### Information supplied
☆ ☆ ☆ ☆

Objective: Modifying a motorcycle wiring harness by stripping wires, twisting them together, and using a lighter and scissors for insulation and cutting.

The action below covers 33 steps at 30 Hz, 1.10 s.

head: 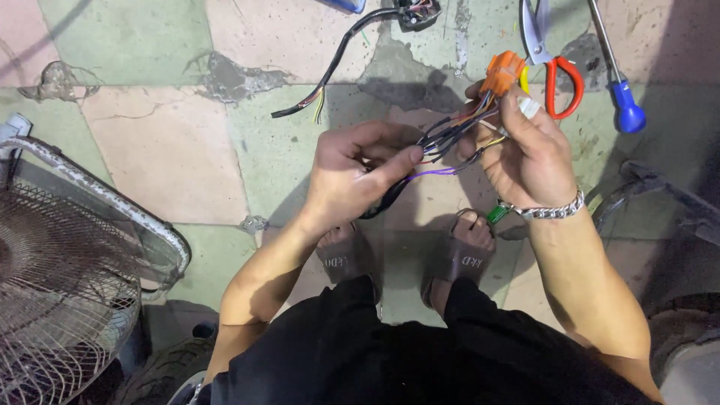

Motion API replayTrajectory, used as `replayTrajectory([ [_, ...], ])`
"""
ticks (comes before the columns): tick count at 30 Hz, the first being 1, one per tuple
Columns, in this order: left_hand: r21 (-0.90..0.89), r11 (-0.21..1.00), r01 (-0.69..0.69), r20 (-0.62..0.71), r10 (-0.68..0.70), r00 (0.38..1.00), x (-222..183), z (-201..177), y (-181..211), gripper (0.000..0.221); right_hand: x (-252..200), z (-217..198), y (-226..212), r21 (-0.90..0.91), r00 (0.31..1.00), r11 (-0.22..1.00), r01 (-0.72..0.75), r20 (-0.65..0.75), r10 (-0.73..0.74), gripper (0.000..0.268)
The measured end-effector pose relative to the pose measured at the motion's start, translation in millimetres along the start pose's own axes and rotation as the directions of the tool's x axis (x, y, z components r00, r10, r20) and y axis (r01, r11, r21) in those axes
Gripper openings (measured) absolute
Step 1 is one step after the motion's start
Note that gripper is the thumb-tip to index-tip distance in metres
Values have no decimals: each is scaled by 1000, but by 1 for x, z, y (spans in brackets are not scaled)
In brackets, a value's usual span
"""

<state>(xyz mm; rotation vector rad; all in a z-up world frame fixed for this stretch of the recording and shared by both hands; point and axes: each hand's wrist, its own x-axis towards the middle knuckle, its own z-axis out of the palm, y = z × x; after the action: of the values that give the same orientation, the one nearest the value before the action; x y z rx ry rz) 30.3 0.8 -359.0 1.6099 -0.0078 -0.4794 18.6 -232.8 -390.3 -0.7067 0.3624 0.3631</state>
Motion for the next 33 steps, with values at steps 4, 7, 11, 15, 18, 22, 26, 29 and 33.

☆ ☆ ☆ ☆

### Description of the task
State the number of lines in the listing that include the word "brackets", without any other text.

### Finished exercise
2